I’ve had a crazy couple of weeks. I’ve had my recently pregnant sister and parents spend a wonderful four days living with me in my apartment. I got a good laugh out of my dad when I told him he was the lucky man to be #1 staying the night in my bed. My classmates and I planned, cooked, and served a five course meal for 50 of our closest friends and family (see pictures below). I gave a 45 minute cooking demo and turned in my final paper, almost 20 pages single-spaced on Enhancing Health through Yoga Practice and Food Choice. I felt like Rachel Ray as I demonstrated the brilliance of a pressure cooker while simultaneously explaining the nutritional benefits of broccoli.
Most recently I finished a three-day pre and post natal pilates workshop. I have always been really interested in the whole process of fertility, pregnancy, birth, and postpartum. After day two of the workshop, a gracious girlfriend of mine treated me to a congratulatory dinner at The Front Porch to celebrate me acing my final and graduation. The meal was extremely dense and satisfying– fried chicken, crab cakes, macaroni and cheese, biscuits, hush puppies…After finishing dinner I found myself rubbing my belly…Just like the pregnant woman next to me in my training did for three days.
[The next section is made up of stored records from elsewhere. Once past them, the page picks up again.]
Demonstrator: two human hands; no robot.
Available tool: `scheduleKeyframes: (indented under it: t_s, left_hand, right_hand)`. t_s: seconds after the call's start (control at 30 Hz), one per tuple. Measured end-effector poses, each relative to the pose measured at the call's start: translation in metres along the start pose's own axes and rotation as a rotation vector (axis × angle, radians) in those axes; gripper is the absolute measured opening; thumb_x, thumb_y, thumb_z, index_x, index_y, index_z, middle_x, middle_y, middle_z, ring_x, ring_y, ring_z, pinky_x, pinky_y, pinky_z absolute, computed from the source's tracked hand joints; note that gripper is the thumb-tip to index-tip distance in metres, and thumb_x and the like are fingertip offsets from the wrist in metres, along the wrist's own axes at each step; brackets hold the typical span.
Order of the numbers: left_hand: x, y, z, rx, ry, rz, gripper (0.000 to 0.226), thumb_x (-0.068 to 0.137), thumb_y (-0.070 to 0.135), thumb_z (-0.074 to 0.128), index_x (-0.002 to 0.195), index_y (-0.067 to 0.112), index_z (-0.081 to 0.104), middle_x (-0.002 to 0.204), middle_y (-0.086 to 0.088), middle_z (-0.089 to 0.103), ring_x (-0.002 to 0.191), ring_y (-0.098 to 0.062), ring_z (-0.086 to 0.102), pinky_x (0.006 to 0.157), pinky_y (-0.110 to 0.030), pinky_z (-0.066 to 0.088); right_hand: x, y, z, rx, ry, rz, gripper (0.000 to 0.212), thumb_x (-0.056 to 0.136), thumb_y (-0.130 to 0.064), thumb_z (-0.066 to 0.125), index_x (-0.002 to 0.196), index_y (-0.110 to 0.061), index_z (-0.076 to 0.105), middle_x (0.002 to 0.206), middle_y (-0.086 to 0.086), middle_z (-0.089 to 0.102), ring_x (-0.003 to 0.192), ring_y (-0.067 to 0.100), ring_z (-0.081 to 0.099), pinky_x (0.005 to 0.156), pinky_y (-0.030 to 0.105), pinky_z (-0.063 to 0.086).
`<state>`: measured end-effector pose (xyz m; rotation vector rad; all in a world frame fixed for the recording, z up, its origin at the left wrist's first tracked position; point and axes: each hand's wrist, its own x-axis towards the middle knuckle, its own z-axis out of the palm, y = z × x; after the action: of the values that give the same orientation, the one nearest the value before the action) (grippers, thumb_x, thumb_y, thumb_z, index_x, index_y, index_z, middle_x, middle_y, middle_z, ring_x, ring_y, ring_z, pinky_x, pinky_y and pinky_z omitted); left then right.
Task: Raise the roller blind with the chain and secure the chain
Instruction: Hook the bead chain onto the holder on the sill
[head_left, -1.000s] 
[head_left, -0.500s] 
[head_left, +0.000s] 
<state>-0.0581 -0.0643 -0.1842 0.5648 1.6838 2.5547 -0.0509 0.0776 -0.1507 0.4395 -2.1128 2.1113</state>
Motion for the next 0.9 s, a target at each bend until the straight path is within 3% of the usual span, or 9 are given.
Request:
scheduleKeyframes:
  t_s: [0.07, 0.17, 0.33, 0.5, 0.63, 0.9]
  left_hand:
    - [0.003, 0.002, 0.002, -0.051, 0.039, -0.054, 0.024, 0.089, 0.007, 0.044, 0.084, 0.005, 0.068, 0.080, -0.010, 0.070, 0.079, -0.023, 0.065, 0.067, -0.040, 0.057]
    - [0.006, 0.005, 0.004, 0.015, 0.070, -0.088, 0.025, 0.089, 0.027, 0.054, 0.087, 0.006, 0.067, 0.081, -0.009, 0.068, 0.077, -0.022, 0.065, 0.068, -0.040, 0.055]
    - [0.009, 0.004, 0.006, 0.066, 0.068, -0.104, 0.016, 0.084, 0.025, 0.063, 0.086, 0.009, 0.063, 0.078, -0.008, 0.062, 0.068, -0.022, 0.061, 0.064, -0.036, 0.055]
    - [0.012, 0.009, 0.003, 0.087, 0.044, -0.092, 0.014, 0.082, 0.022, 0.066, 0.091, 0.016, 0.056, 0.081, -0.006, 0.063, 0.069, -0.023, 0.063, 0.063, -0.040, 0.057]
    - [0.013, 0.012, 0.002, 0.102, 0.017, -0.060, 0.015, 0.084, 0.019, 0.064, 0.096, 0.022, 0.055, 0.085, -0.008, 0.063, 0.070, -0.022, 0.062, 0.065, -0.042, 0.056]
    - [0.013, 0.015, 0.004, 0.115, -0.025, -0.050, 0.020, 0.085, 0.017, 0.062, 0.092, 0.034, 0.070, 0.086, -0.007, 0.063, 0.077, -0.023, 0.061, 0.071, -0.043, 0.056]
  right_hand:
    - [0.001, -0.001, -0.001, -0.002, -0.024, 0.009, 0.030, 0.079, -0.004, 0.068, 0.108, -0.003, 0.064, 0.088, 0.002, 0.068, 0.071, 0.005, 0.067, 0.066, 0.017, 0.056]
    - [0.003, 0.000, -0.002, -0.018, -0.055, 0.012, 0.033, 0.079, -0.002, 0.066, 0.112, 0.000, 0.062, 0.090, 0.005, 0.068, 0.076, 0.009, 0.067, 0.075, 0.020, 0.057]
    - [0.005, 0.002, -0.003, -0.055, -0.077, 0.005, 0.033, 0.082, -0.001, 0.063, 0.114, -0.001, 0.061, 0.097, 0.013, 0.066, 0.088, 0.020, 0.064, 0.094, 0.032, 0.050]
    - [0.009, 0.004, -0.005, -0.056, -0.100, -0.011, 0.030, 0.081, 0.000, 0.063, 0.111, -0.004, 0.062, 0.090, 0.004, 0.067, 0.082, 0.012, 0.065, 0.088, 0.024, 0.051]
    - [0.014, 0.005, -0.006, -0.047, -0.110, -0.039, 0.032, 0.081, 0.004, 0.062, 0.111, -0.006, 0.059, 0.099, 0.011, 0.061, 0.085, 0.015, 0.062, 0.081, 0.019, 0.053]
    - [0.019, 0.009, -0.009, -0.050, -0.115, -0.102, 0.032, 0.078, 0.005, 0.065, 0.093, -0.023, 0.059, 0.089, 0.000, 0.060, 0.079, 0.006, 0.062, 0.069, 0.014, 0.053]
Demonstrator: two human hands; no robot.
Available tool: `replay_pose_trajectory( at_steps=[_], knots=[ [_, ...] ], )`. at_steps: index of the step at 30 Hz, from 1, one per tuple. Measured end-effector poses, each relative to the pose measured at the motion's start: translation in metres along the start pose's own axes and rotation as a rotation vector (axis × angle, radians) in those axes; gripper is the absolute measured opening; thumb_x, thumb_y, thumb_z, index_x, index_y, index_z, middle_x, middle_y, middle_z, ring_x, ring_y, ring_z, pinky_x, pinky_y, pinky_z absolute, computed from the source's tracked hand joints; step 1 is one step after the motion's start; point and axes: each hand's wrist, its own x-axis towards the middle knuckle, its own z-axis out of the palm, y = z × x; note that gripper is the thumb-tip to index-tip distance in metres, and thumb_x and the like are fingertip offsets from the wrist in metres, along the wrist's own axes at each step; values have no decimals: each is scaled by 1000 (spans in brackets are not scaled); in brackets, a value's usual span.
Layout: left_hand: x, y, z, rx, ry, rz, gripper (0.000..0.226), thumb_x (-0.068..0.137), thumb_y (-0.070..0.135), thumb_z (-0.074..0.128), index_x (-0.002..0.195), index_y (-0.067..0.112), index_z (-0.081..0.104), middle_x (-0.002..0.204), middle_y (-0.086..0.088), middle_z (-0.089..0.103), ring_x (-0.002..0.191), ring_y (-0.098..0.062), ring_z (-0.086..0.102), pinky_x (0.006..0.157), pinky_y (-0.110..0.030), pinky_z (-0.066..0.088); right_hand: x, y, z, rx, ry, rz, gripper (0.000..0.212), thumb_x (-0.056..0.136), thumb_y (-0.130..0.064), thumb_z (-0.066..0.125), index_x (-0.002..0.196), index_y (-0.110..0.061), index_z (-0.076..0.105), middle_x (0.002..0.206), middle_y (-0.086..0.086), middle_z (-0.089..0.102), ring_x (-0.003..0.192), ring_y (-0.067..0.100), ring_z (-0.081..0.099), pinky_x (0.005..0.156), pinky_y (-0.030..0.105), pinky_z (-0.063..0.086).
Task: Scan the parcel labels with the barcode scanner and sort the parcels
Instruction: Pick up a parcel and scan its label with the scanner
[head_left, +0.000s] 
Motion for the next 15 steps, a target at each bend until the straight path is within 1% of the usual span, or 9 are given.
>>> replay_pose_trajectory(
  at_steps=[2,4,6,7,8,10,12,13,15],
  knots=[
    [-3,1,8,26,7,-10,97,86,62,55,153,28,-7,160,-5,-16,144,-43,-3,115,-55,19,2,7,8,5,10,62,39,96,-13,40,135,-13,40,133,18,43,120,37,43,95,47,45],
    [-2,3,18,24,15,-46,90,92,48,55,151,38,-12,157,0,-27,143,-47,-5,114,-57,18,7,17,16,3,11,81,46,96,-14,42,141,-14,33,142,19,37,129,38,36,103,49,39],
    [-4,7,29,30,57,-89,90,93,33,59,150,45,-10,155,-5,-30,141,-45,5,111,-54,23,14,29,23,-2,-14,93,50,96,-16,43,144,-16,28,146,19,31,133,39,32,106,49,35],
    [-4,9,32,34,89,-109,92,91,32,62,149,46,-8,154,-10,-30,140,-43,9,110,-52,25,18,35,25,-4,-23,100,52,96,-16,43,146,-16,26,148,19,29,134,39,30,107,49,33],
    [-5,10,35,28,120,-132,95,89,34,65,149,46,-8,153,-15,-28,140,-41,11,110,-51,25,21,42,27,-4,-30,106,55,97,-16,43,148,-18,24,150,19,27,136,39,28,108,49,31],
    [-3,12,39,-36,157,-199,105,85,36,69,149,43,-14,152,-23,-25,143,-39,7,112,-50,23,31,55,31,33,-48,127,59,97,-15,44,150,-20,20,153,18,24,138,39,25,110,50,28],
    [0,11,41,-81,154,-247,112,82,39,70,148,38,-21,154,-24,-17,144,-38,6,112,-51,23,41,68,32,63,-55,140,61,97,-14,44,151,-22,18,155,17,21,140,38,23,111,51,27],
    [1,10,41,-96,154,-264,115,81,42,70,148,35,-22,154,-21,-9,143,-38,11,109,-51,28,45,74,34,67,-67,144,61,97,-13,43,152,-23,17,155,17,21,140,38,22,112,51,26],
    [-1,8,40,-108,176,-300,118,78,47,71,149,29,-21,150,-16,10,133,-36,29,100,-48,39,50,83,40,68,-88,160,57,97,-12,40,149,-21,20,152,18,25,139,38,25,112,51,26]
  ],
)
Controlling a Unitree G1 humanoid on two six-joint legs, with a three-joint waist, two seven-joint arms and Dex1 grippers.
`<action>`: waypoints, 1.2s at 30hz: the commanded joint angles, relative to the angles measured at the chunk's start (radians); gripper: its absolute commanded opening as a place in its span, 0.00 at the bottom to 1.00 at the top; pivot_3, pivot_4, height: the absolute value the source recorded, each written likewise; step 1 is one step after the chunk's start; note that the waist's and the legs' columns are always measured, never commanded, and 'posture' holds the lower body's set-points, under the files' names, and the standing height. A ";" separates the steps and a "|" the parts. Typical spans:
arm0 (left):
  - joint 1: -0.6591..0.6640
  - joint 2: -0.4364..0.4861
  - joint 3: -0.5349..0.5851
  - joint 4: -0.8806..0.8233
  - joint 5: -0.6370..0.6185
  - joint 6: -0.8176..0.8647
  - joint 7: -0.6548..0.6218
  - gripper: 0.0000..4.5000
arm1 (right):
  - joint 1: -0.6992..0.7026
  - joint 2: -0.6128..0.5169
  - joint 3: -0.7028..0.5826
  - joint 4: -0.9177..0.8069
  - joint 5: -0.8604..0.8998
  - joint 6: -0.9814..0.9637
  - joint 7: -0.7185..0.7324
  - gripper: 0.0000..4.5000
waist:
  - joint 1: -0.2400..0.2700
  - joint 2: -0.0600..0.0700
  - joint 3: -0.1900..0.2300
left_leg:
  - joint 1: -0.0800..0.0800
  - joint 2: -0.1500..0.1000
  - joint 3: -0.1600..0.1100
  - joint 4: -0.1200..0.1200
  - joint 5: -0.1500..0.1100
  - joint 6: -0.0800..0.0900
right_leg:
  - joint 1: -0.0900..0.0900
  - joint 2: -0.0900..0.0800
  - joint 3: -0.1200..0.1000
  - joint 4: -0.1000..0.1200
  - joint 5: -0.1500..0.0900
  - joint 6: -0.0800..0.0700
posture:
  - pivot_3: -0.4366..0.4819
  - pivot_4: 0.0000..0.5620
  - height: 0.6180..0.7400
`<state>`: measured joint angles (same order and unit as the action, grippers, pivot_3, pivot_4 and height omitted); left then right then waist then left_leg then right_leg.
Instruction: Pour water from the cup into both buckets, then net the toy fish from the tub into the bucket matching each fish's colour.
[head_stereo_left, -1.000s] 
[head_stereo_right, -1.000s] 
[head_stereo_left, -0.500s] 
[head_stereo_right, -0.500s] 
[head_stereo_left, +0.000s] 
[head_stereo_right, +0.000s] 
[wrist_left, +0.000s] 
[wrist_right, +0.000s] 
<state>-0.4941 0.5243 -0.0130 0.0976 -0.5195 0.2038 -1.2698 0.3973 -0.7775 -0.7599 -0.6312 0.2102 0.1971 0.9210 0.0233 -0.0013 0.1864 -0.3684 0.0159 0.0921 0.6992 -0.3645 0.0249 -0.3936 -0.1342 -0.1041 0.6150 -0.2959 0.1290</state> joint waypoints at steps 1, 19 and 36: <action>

She is beautifully German and pregnant with twins. It is like the whole rubbing belly motion was allergic and rubbed off of me. I ate too much for dinner and was chatting with a friend that I ran into and looked down and there I was, rubbing my belly and talking about how good the macaroni and cheese tasted.
During my family’s visit, we ate, ate, and ate. We achieved a new record at Tartine. I was getting used to two whole -fat lattes a day. Treats from the Ferry Building, burgers and fries with dad, the whole bit. After things had settled down, I told my sister it was a good thing they left because I felt like I was going to explode from all of the wine, lattes, and just plain ol’ caloric consumption. In order to attempt a balancing act this week, I made this polenta dish. I feel like the restaurant gorging gets a bit addictive and I don’t necessarily just want to eat a salad. This is a good balancing dish to bring the body back to its normal state without feeling like you are starving. My sister Audrey gave me the idea to cook polenta over the stove first, then finish it in the oven in a cast iron pan. A major plus of this recipe is that it makes awesome leftovers. I made it for a girlfriend last week for dinner and brought it for lunch all three days during the workshop. The other gem quality is you can add any influence, theme, or twist.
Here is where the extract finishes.